The printed version of the dictionary was published in April 1997
(by C.E.T., Steimatzky and Miskal) as a 6-volume set, and the
computerized version appeared at about the same time, as part of
"The Hebrew Language CD", described below.
- "The Hebrew Language CD": All of the grammatical and lexicographic
modules described above, and more, are integrated in this CD-ROM,
which is in fact a complete "laboratory" of Hebrew processing (on the
word level). Keying any word, the user can spell-check it or ask for
its (correct) spelling in the different modes, see its vocalization(s)

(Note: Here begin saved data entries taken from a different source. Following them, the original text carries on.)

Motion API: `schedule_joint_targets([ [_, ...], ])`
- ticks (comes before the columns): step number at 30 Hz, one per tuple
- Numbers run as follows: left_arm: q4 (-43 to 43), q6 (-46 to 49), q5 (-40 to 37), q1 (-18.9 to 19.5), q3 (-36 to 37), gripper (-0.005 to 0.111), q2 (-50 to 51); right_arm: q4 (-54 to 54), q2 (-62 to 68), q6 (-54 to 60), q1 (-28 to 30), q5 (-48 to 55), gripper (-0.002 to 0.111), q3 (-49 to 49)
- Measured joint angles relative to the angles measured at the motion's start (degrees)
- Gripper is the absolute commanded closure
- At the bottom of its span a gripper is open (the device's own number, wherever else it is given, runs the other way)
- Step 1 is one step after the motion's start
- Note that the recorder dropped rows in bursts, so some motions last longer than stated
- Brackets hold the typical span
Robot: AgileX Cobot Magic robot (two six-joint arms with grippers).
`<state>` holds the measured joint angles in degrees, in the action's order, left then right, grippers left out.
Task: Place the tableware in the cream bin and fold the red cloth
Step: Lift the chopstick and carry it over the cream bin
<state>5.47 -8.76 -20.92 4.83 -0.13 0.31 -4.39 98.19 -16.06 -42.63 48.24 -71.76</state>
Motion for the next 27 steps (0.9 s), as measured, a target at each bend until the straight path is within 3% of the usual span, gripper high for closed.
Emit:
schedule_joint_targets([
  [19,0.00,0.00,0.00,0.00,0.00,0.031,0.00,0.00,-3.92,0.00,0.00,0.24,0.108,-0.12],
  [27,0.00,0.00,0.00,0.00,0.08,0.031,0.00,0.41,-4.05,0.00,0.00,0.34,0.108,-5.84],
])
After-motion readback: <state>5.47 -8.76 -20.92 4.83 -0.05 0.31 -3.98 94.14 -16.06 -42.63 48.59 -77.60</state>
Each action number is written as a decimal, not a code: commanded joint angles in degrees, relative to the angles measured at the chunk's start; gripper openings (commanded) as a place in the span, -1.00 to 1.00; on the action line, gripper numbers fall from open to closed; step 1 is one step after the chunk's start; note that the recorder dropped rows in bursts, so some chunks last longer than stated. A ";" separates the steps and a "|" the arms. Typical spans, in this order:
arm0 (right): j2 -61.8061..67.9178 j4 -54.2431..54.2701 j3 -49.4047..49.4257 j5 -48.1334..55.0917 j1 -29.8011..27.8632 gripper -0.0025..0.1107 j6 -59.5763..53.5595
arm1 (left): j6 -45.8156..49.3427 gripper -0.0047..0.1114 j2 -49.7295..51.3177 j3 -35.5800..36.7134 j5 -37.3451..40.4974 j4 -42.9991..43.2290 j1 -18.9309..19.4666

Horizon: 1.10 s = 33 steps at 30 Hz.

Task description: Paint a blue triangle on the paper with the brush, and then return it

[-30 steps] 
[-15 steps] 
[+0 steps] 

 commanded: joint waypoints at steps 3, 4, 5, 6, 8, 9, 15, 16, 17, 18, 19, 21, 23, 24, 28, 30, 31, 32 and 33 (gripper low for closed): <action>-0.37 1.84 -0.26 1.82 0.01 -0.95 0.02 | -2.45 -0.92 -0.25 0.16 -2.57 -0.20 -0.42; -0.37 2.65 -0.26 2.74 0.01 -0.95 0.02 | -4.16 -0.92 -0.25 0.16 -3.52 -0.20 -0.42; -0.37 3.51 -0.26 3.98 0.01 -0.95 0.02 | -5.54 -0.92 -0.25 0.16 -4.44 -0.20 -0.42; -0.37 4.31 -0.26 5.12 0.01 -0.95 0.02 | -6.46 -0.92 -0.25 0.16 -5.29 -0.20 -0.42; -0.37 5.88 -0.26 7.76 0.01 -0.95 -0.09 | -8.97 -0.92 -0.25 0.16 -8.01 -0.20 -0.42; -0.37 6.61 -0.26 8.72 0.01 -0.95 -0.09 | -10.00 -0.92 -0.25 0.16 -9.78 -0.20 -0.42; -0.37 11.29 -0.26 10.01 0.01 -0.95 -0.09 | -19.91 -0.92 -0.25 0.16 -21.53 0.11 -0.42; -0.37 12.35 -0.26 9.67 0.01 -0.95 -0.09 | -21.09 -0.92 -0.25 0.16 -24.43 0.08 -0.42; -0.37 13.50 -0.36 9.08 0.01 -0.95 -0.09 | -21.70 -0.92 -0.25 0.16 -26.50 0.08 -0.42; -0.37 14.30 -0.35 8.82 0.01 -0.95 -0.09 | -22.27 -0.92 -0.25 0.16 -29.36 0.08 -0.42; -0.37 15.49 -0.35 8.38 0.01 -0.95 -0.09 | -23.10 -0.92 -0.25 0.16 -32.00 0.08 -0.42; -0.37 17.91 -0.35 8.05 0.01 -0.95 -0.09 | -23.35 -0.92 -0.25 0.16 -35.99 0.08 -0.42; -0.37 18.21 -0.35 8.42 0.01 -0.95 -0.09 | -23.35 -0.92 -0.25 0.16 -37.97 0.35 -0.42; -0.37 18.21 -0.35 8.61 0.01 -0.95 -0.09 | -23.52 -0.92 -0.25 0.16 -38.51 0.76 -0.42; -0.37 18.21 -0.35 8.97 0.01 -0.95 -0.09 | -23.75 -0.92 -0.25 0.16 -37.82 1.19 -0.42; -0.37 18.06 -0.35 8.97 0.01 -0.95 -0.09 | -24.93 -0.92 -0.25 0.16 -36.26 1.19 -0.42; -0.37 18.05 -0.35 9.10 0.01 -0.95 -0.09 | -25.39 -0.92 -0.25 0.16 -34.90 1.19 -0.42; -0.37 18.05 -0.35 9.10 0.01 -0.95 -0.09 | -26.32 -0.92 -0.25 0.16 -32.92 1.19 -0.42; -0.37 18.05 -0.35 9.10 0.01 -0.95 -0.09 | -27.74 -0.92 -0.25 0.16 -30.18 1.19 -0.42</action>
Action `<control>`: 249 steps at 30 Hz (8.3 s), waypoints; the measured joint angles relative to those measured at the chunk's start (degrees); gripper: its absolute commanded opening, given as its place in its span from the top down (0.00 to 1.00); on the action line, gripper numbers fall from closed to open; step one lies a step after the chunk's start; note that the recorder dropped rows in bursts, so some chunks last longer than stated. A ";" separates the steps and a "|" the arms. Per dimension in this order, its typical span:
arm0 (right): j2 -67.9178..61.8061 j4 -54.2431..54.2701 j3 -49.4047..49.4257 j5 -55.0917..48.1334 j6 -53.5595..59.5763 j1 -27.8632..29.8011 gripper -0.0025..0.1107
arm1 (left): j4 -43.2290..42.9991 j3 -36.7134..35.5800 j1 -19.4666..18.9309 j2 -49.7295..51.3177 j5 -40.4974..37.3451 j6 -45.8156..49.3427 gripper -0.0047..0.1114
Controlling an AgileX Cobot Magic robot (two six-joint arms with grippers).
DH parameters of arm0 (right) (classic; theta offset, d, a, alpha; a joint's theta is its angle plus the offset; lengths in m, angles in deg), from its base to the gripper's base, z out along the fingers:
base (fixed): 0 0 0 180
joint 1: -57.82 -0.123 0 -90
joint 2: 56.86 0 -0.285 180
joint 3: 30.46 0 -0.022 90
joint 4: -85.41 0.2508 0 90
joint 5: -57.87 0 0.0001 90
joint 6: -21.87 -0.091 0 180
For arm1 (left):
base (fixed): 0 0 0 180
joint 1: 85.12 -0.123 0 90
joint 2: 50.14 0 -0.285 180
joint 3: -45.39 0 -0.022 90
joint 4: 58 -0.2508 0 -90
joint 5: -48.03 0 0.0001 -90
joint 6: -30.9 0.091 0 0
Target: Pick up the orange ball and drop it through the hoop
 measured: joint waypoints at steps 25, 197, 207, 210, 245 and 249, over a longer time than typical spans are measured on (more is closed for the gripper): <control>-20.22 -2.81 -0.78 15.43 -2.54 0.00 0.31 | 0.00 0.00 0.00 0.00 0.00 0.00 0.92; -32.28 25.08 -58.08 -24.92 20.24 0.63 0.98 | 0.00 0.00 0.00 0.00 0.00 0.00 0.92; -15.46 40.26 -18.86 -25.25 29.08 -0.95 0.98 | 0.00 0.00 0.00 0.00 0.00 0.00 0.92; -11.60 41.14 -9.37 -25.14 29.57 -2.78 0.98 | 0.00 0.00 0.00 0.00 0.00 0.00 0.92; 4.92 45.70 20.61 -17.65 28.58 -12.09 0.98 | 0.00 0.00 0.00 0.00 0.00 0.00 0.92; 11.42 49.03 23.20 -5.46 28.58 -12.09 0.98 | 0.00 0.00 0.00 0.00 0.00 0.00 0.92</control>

and its decomposition into meaningful components, look at its complete
morphological analysis (or analyses), see the full family (in the
sense defined above) of related terms, review all collocations that
contain it (there may be hundreds of them) - and for each one that he
marks, read its explanation - , ask for the full conjugation table of
the corresponding base-form (in both vocalized and non-vocalized forms
and spellings), ask for all entries that have the same vocalization
pattern, and, of course, ask to see the full dictionary record of the
appropriate entry. It should be noted here that looking for a word in
a printed Hebrew dictionary can be a frustrating experience even for
experienced users, since one has first to reduce the word, in the form
encountered, to its base-form (or its root), a task that is not needed
here. The user enters the word in any variant encountered, and the
program will automatically display the pertinent entry (or, sometimes,
entries). This feature also allows the user to mark any string in an
explanation or a usage-example, and the appropriate entry and
explanations will be displayed, ad infinitum.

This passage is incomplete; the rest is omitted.